The nursing home sued Mr. Levine for the outstanding balance. Mr. Levine filed a motion for summary judgment, asserting that he had no financial liability for his aunt's debts because he executed the admission agreement only in his capacity as her agent and because the agreement expressly provided that a resident's representative was not personally liable for the resident's debts. The nursing home countered that it was not attempting to hold Mr. Levine personally liable for his aunt's debts, but rather to recover damages for his failure to comply with the terms of the Admission Agreement.

The Superior Court of Connecticut denied Mr. Levine's motion for summary judgment. The court concluded that by signing the agreement Mr. Levine agreed that he was the representative under the agreement and that material questions remain as to whether he fulfilled his contractual obligations to use his aunt's assets to pay for her care and to promptly establish her Medicaid eligibility.

Illinois case: Although the facts were different in an Illinois case and although the court took a different route, the appellate court in Mount Vernon reached essentially the same result more than twenty years ago. In re the Guardianship of Mary Jane Connor, 170 Ill. App. 3d 759 (5th District 1988).

There a guardian, the Shelby County State Bank, was appointed to manage the estate and person of Ms. Connor, who resided in a nursing home.  At a hearing on the bank’s report of final financial settlement, the evidence established that if the bank had acted promptly to qualify Ms. Connor for Medicaid benefits, her homestead real estate and other assets could have been protected from a need to spend-down those assets, and that they could have been set aside for her benefit.  At the conclusion of the hearing, the circuit court ruled that the bank had violated its fiduciary duty to Ms. Connor and had allowed her estate to be dissipated.

On appeal, the Fifth District Appellate Court affirmed the circuit court's ruling that the bank had breached its fiduciary duty. The appellate court ruled that the bank’s failure to fully investigate the possible effect a sale of Ms. Connor's residence would have on her eligibility for Medicaid coverage of her nursing home bills prior selling the home constituted a breach of fiduciary duty. The appellate court concluded that the bank's failure to seek Medicaid for Ms. Connor in a diligent and orderly manner resulted in the need to apply the proceeds from the sale of her residence to pay her nursing home arrearage rather than to benefit her.

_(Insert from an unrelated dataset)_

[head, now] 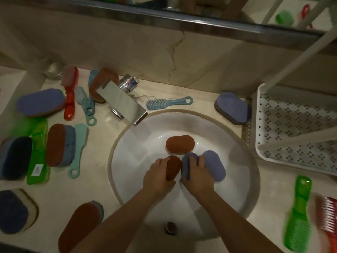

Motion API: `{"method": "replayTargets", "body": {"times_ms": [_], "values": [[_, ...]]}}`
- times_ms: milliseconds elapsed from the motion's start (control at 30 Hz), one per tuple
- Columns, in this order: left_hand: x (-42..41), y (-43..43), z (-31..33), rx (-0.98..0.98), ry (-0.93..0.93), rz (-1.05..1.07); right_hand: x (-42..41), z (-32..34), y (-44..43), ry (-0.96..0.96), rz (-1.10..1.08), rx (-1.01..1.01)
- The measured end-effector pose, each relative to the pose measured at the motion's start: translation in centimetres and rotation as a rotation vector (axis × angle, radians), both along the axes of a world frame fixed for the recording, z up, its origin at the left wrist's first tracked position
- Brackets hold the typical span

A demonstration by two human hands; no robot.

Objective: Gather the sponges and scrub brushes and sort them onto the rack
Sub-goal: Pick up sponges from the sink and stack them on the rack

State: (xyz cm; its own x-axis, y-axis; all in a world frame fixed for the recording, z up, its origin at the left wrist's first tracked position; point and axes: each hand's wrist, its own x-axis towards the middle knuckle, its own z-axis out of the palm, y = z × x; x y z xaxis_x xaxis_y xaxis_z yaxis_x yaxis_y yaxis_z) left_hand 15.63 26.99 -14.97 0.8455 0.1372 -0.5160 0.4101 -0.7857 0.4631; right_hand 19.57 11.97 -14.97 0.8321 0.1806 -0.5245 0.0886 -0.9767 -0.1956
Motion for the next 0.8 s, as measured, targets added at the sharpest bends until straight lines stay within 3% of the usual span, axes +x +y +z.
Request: {"method": "replayTargets", "body": {"times_ms": [200,467,667,733,800], "values": [[-0.5,-0.2,-0.4,0.034,-0.095,0.012,0.3,0.2,0.0,0.048,-0.108,0.134],[-0.2,-2.4,3.2,-0.321,-0.081,0.459,0.5,4.4,-1.3,0.049,-0.603,0.594],[-0.9,-5.9,6.8,-0.677,-0.112,0.662,-0.5,9.1,-2.6,0.306,-1.093,0.970],[-1.4,-7.2,8.4,-0.727,-0.151,0.696,-1.2,10.1,-3.7,0.337,-1.116,1.017],[-1.9,-8.5,9.9,-0.747,-0.191,0.715,-1.7,11.3,-5.2,0.243,-0.974,0.999]]}}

Although the Connor case involved a bank as guardian, there is no reason to believe that the appellate court would have reached any different conclusion if a private person had been a guardian.  Similarly, there is every reason to believe that the Illinois courts today would reach the same result even if there were no guardianship. Thus, for example, if an elderly mother signs a power of attorney (POA) form to appoint her adult son her agent (sometimes called an attorney-in-fact) and the son fails to protect his mother’s assets from the need to “spend down” or fails to promptly apply for Medicaid benefits to pay for his mother’s care at her nursing home, the son could be held financially responsible for his mother’s nursing home or other medical costs.